● TASK STATEMENT:
An exact copy of all the data below is needed, without its pictures.
+++ DATASET EXCERPT +++
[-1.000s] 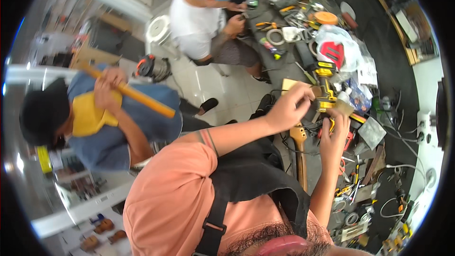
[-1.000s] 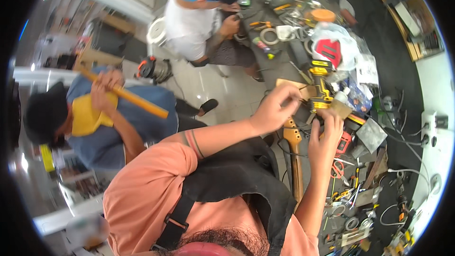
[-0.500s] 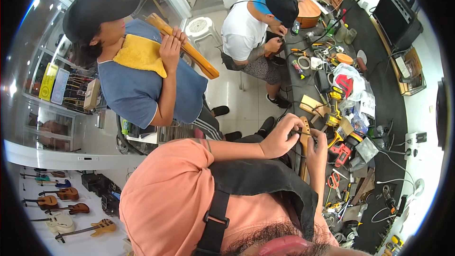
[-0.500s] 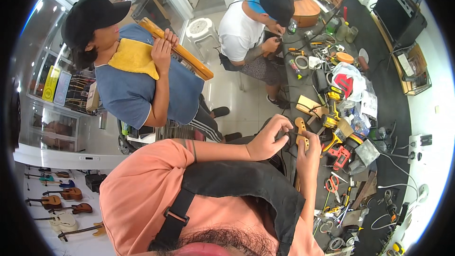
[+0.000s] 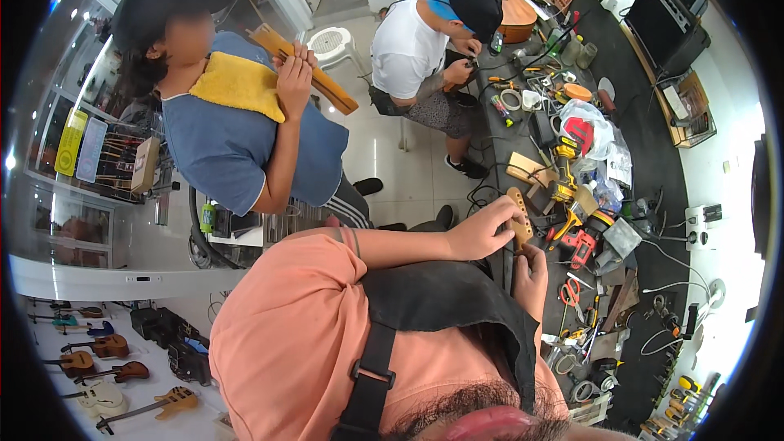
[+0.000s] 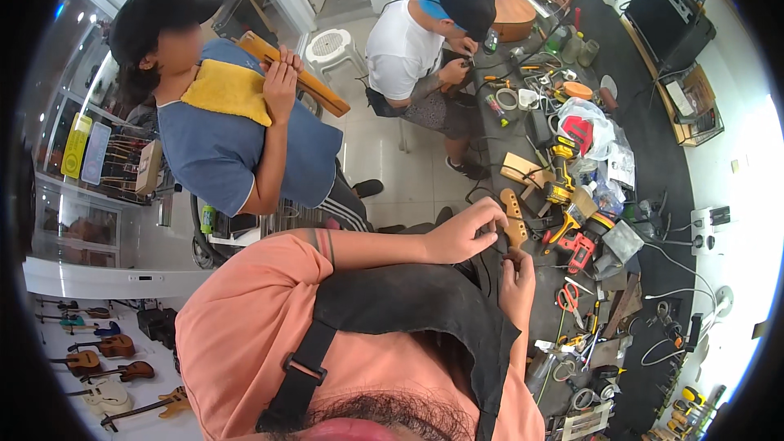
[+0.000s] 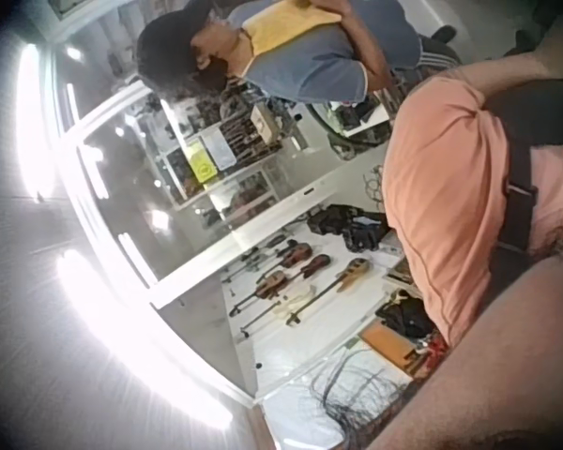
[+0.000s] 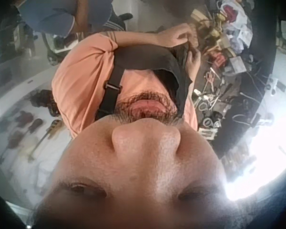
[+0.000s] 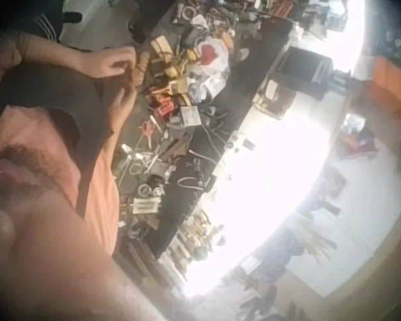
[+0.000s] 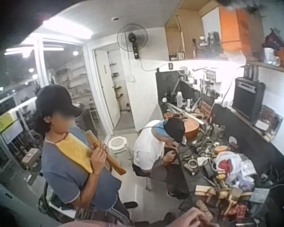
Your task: The person handles a guitar neck, inspecting the fretboard and discussing it with a coworker. They then use a handheld power router to shape the edges of the guitar neck, moving the tool along the wood to smooth the profile.
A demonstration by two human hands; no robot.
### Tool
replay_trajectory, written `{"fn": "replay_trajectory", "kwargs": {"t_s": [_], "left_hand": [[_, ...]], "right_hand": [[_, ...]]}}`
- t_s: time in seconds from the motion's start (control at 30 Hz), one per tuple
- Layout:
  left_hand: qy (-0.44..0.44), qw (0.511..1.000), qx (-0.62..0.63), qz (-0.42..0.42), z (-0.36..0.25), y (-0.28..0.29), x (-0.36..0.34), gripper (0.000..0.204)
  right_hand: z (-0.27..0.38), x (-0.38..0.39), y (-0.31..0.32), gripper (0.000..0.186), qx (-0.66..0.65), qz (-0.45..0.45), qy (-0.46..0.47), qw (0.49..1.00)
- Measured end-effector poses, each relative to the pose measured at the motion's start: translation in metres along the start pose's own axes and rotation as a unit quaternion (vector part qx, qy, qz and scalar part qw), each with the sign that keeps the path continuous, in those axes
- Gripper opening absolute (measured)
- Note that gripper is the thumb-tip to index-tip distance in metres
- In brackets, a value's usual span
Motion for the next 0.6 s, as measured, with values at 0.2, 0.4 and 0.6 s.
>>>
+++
● SOLUTION BELOW:
[-1.000s] 
[-1.000s] 
[-0.500s] 
[-0.500s] 
[+0.000s] 
[+0.000s] 
[+0.000s] 
[+0.000s] 
[+0.000s] 
[+0.000s] 
Your task: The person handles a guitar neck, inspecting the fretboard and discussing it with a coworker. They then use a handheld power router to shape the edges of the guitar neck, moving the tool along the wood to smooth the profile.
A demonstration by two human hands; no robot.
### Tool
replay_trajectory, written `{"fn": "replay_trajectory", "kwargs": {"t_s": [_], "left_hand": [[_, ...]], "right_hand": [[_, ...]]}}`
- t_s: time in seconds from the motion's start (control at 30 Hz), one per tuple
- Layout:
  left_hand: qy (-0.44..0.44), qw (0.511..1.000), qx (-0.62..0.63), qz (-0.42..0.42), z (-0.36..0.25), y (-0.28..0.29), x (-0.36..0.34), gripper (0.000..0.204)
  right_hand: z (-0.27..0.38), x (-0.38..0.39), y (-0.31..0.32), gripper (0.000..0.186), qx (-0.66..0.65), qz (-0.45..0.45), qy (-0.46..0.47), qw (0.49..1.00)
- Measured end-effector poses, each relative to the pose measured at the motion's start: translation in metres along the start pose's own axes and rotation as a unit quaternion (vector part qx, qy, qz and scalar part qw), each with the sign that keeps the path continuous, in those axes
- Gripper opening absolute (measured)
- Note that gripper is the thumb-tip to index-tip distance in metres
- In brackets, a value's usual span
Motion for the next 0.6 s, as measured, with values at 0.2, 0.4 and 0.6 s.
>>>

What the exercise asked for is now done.